§ **TASK PROMPT**
Would you print all of the entries exactly, please, but without their pictures?

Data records
☆ ☆ ☆ ☆ ☆
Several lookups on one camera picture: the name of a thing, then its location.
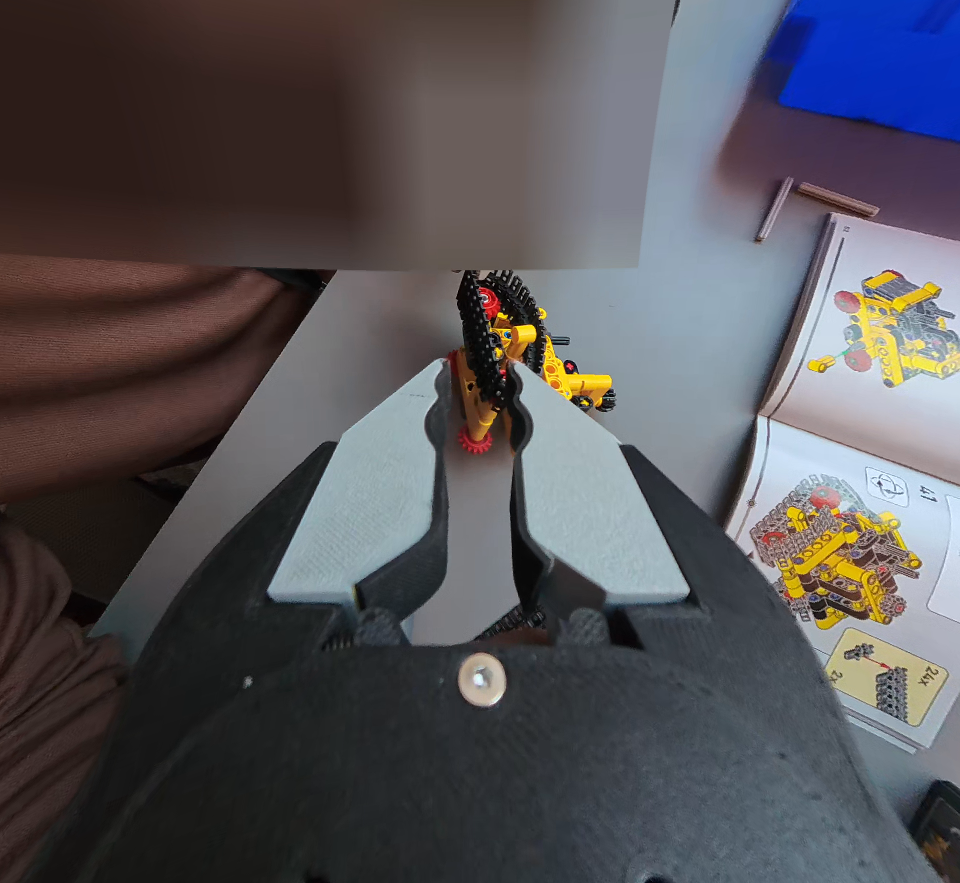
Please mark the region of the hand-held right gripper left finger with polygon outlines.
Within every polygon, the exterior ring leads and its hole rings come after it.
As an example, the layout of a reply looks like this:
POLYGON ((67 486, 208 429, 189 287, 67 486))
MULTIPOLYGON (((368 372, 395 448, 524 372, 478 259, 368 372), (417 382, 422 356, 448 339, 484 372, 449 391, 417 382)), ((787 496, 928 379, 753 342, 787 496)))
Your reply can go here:
POLYGON ((448 568, 447 359, 431 361, 352 427, 287 543, 267 593, 280 604, 390 612, 405 622, 448 568))

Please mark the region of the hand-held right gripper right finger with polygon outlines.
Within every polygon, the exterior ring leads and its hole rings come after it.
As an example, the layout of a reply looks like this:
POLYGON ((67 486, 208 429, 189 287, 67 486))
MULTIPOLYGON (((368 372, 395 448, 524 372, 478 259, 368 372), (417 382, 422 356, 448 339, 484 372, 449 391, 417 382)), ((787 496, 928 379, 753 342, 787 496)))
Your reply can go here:
POLYGON ((558 621, 670 605, 690 585, 620 441, 524 363, 509 367, 512 576, 558 621))

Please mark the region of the yellow lego bulldozer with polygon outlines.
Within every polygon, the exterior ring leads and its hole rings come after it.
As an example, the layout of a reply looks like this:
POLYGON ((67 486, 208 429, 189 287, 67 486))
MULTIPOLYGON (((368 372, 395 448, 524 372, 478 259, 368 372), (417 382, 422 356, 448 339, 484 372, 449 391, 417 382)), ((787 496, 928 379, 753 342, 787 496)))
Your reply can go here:
POLYGON ((570 339, 548 332, 546 309, 512 270, 493 270, 484 276, 465 270, 456 302, 462 341, 446 360, 463 418, 458 440, 466 453, 489 452, 497 421, 510 431, 506 394, 512 364, 524 364, 582 412, 615 409, 612 377, 583 373, 574 361, 558 355, 557 349, 566 347, 570 339))

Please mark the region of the lego instruction booklet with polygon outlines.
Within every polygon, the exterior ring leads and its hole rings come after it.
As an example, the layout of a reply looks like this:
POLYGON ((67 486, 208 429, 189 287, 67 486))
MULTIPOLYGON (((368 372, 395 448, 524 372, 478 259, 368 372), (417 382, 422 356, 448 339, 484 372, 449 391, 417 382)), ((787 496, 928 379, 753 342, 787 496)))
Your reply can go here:
POLYGON ((959 248, 825 219, 726 531, 847 715, 909 753, 959 690, 959 248))

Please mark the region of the black lego box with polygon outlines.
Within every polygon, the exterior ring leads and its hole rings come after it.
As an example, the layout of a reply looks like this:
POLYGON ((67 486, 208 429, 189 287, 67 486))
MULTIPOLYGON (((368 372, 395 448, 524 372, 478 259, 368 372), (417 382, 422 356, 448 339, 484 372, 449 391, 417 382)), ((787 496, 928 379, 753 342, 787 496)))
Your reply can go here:
POLYGON ((909 833, 943 882, 959 882, 959 788, 948 780, 930 784, 911 819, 909 833))

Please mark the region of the person's brown shirt torso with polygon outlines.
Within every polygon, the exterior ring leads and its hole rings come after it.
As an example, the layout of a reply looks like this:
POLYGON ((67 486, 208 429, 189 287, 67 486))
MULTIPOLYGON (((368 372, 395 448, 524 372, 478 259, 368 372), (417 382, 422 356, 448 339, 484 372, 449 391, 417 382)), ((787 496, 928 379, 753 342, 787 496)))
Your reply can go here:
MULTIPOLYGON (((2 255, 2 504, 186 463, 225 433, 330 270, 2 255)), ((122 704, 113 637, 2 516, 1 879, 20 881, 122 704)))

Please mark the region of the brown wooden stick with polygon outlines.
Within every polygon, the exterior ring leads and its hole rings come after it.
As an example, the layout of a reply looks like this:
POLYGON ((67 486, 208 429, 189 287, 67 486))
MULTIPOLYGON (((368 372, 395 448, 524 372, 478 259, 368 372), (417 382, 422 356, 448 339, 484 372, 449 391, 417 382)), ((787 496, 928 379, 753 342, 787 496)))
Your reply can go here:
POLYGON ((861 219, 873 219, 880 213, 880 207, 858 198, 837 193, 810 182, 799 182, 793 186, 797 195, 827 206, 831 211, 844 212, 861 219))
POLYGON ((762 218, 760 226, 753 237, 753 241, 756 244, 762 244, 770 236, 776 221, 786 204, 786 200, 792 192, 793 186, 794 178, 792 176, 786 176, 782 181, 779 182, 770 204, 762 218))

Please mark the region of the blue plastic bin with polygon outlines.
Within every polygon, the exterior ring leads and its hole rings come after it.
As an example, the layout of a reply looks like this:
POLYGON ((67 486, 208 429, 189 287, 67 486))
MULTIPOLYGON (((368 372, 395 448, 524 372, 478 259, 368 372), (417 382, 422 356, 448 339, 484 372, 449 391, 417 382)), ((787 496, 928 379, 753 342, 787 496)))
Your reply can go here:
POLYGON ((782 107, 959 140, 959 0, 790 0, 765 59, 782 107))
☆ ☆ ☆ ☆ ☆
§ **EXERCISE SOLUTION**
Several lookups on one camera picture: the name of a thing, then its location.
Please mark the region of the hand-held right gripper left finger with polygon outlines.
Within every polygon, the exterior ring leads and its hole rings come after it.
As an example, the layout of a reply looks like this:
POLYGON ((67 486, 208 429, 189 287, 67 486))
MULTIPOLYGON (((368 372, 395 448, 524 372, 478 259, 368 372), (417 382, 422 356, 448 339, 484 372, 449 391, 417 382)), ((787 496, 928 379, 753 342, 787 496)))
Your reply can go here:
POLYGON ((448 568, 447 359, 431 361, 352 427, 287 543, 267 593, 280 604, 390 612, 405 622, 448 568))

Please mark the region of the hand-held right gripper right finger with polygon outlines.
Within every polygon, the exterior ring leads and its hole rings come after it.
As an example, the layout of a reply looks like this:
POLYGON ((67 486, 208 429, 189 287, 67 486))
MULTIPOLYGON (((368 372, 395 448, 524 372, 478 259, 368 372), (417 382, 422 356, 448 339, 484 372, 449 391, 417 382)), ((787 496, 928 379, 753 342, 787 496)))
Your reply can go here:
POLYGON ((558 621, 670 605, 690 585, 620 441, 524 363, 509 367, 512 576, 558 621))

Please mark the region of the yellow lego bulldozer with polygon outlines.
Within every polygon, the exterior ring leads and its hole rings come after it.
As an example, the layout of a reply looks like this:
POLYGON ((67 486, 208 429, 189 287, 67 486))
MULTIPOLYGON (((368 372, 395 448, 524 372, 478 259, 368 372), (417 382, 422 356, 448 339, 484 372, 449 391, 417 382)), ((787 496, 928 379, 753 342, 787 496)))
Your reply can go here:
POLYGON ((570 339, 548 332, 546 309, 512 270, 493 270, 484 276, 465 270, 456 302, 462 341, 446 360, 463 418, 458 440, 466 453, 489 452, 497 421, 510 431, 506 394, 512 364, 524 364, 582 412, 615 409, 612 377, 583 373, 574 361, 558 355, 557 349, 566 347, 570 339))

Please mark the region of the lego instruction booklet with polygon outlines.
Within every polygon, the exterior ring leads and its hole rings come after it.
As an example, the layout of a reply looks like this:
POLYGON ((67 486, 208 429, 189 287, 67 486))
MULTIPOLYGON (((368 372, 395 448, 524 372, 478 259, 368 372), (417 382, 422 356, 448 339, 484 372, 449 391, 417 382)), ((787 496, 928 379, 753 342, 787 496)))
Your reply can go here:
POLYGON ((959 248, 825 219, 726 531, 847 715, 909 753, 959 690, 959 248))

Please mark the region of the black lego box with polygon outlines.
Within every polygon, the exterior ring leads and its hole rings come after it.
As an example, the layout of a reply looks like this:
POLYGON ((67 486, 208 429, 189 287, 67 486))
MULTIPOLYGON (((368 372, 395 448, 524 372, 478 259, 368 372), (417 382, 422 356, 448 339, 484 372, 449 391, 417 382)), ((787 496, 928 379, 753 342, 787 496)))
Your reply can go here:
POLYGON ((909 833, 943 882, 959 882, 959 788, 948 780, 930 784, 911 819, 909 833))

Please mark the region of the person's brown shirt torso with polygon outlines.
Within every polygon, the exterior ring leads and its hole rings come after it.
As an example, the layout of a reply looks like this:
POLYGON ((67 486, 208 429, 189 287, 67 486))
MULTIPOLYGON (((368 372, 395 448, 524 372, 478 259, 368 372), (417 382, 422 356, 448 339, 484 372, 449 391, 417 382)), ((787 496, 928 379, 753 342, 787 496)))
Your reply can go here:
MULTIPOLYGON (((2 255, 2 504, 186 463, 225 433, 330 270, 2 255)), ((122 704, 113 637, 2 516, 1 879, 20 881, 122 704)))

Please mark the region of the brown wooden stick with polygon outlines.
Within every polygon, the exterior ring leads and its hole rings come after it.
As an example, the layout of a reply looks like this:
POLYGON ((67 486, 208 429, 189 287, 67 486))
MULTIPOLYGON (((368 372, 395 448, 524 372, 478 259, 368 372), (417 382, 422 356, 448 339, 484 372, 449 391, 417 382)), ((787 496, 928 379, 753 342, 787 496)))
Your reply can go here:
POLYGON ((861 219, 873 219, 880 213, 880 207, 858 198, 837 193, 810 182, 799 182, 793 186, 797 195, 827 206, 831 211, 844 212, 861 219))
POLYGON ((762 218, 760 226, 753 237, 753 241, 756 244, 762 244, 770 236, 776 221, 786 204, 786 200, 792 192, 793 186, 794 178, 792 176, 786 176, 782 181, 779 182, 770 204, 762 218))

Please mark the region of the blue plastic bin with polygon outlines.
Within every polygon, the exterior ring leads and its hole rings come after it.
As an example, the layout of a reply looks like this:
POLYGON ((67 486, 208 429, 189 287, 67 486))
MULTIPOLYGON (((368 372, 395 448, 524 372, 478 259, 368 372), (417 382, 422 356, 448 339, 484 372, 449 391, 417 382)), ((787 496, 928 379, 753 342, 787 496)))
Your reply can go here:
POLYGON ((782 107, 959 140, 959 0, 790 0, 765 59, 782 107))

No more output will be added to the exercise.